O Racismo está previsto do artigo 20 da Lei nº 7.716/89 é diferente da injúria racial, implica em conduta discriminatória dirigida a um determinado grupo ou coletividade. Considerado mais grave pelo legislador, o crime de racismo é imprescritível e inafiançável, que se procede mediante ação penal pública incondicionada, cabendo também ao Ministério Público a legitimidade para processar o ofensor.
Art. 20. Praticar, induzir ou incitar a discriminação ou preconceito de raça, cor, etnia, religião ou procedência nacional.
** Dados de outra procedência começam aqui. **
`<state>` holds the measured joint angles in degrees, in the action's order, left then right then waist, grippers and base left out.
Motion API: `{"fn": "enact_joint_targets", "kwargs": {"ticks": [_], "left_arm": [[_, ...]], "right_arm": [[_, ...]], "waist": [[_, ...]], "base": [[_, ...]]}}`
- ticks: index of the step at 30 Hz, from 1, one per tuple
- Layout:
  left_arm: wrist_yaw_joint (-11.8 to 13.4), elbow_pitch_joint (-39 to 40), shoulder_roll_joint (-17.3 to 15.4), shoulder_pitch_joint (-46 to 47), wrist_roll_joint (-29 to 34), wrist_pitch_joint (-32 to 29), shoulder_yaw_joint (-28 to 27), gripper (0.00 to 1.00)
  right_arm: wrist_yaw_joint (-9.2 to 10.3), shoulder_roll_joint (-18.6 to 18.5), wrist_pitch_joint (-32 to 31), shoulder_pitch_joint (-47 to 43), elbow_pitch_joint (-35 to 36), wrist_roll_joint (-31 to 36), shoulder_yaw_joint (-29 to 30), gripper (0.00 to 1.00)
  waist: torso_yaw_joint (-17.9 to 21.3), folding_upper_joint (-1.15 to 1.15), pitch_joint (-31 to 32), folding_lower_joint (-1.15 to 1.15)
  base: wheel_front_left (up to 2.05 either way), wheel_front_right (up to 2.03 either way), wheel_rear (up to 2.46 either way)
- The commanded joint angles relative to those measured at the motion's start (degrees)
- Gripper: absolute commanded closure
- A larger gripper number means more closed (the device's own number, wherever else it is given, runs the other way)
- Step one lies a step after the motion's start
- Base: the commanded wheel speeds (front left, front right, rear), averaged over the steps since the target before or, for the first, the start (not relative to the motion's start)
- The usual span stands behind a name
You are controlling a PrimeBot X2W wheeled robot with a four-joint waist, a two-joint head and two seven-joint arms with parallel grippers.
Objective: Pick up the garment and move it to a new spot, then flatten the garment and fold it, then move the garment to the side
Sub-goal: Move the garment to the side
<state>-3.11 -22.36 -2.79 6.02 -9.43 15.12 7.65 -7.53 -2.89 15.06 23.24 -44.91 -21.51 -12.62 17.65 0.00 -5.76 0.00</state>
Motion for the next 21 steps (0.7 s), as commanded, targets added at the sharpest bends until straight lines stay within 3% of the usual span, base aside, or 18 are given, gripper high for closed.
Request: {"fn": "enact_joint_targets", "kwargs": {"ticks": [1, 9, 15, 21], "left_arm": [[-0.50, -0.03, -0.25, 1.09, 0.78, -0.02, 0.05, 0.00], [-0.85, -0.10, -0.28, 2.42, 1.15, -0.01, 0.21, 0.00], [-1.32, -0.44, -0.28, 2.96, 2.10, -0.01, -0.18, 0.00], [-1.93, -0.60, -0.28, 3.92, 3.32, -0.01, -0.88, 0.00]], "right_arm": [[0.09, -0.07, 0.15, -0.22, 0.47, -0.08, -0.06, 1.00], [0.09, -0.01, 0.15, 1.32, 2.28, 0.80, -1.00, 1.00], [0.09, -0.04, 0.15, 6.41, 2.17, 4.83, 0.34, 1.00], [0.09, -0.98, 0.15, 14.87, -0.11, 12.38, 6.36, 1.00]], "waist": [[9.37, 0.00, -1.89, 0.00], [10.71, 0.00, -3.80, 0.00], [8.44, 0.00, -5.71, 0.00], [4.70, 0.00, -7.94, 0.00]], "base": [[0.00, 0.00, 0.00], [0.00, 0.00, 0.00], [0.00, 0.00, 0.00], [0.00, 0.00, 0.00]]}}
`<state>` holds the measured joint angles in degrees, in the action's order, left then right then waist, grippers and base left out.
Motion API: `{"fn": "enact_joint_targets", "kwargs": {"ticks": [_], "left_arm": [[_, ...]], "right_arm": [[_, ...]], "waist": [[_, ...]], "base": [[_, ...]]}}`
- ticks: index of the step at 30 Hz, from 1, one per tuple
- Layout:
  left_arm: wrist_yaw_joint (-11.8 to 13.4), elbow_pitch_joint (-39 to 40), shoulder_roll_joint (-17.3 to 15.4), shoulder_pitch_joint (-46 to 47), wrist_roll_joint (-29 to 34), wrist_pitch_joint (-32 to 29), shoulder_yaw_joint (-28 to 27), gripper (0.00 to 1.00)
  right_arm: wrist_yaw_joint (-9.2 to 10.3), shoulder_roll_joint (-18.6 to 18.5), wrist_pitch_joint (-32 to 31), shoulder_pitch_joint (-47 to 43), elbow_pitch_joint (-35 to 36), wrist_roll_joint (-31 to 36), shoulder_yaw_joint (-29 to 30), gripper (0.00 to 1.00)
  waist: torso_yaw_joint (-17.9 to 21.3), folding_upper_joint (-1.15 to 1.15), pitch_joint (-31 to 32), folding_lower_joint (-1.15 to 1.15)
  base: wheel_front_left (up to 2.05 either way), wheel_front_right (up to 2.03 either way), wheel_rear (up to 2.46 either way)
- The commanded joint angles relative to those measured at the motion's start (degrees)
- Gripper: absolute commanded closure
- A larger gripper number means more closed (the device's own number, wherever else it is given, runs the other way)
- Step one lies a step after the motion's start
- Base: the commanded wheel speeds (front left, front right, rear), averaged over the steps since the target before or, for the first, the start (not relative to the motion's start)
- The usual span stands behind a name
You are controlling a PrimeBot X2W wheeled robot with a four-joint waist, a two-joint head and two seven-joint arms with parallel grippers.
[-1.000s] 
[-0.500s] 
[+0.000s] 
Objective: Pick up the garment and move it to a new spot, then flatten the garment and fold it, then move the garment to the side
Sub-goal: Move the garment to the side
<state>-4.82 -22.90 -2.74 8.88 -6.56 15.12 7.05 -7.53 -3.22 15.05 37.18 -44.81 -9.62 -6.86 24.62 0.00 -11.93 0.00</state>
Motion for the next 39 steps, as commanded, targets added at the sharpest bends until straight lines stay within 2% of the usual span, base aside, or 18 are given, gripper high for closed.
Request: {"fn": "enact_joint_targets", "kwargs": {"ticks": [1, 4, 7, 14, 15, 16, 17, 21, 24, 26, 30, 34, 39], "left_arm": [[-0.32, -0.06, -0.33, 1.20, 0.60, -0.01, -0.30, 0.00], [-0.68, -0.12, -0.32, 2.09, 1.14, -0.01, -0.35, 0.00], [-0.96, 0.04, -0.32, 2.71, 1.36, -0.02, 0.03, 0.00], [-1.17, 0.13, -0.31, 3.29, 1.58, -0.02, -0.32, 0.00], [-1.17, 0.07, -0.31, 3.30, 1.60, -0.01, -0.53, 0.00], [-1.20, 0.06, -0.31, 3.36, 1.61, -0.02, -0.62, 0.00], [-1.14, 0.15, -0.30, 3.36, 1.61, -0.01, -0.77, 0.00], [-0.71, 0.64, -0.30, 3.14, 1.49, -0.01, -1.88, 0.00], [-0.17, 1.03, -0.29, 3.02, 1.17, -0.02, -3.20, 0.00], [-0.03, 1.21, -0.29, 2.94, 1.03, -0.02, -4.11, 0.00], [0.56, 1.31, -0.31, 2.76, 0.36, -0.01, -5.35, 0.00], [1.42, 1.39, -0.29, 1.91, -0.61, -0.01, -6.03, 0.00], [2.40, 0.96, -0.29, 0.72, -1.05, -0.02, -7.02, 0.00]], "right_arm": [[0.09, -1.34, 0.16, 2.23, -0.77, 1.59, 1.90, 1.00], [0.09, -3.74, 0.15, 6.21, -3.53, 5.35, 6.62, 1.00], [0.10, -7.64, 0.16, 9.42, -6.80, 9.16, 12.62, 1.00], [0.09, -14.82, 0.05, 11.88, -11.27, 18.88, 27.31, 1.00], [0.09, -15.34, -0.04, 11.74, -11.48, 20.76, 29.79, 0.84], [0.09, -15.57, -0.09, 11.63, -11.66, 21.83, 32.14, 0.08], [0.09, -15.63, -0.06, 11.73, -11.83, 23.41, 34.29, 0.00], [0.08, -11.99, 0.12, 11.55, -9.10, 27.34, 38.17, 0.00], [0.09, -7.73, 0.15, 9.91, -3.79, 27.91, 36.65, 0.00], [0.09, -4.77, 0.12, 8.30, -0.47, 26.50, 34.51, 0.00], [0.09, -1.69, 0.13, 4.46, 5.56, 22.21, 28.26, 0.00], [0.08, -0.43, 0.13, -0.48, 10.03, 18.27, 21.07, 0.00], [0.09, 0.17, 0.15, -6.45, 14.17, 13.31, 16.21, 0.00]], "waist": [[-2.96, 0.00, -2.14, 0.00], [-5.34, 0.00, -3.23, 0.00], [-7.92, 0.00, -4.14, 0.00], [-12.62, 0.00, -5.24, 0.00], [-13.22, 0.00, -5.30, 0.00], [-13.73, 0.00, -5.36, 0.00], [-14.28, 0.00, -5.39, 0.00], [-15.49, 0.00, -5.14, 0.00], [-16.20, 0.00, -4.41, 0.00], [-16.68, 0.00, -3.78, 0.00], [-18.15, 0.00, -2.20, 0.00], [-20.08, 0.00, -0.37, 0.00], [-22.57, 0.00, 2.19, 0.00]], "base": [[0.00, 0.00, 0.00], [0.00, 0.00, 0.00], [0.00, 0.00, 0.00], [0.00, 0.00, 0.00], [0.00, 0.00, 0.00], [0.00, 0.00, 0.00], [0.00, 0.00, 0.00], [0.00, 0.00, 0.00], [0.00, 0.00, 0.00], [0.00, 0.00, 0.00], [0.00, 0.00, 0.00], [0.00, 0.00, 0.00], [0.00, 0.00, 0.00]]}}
Pena: reclusão de um a três anos e multa
Quanto a sua imprescritibilidade, estabelecido também na Constituição Federal, artigo 5°, inciso XLII, significa que não há um prazo de validade para o início da ação desde que ocorrido o incidente, no crime de racismo mesmo depois de 50 anos continuaria sendo crime, não acontecendo nenhuma causa de extinção de punibilidade. Importante frisar que apenas dois crimes em toda legislação brasileira são imprescritíveis, daí tira-se a importância a esta atribuição ao crime do racismo.
Necessário ainda ressaltar que sendo esse um crime inafiançável, não se admite pagamento de fiança para soltura do preso.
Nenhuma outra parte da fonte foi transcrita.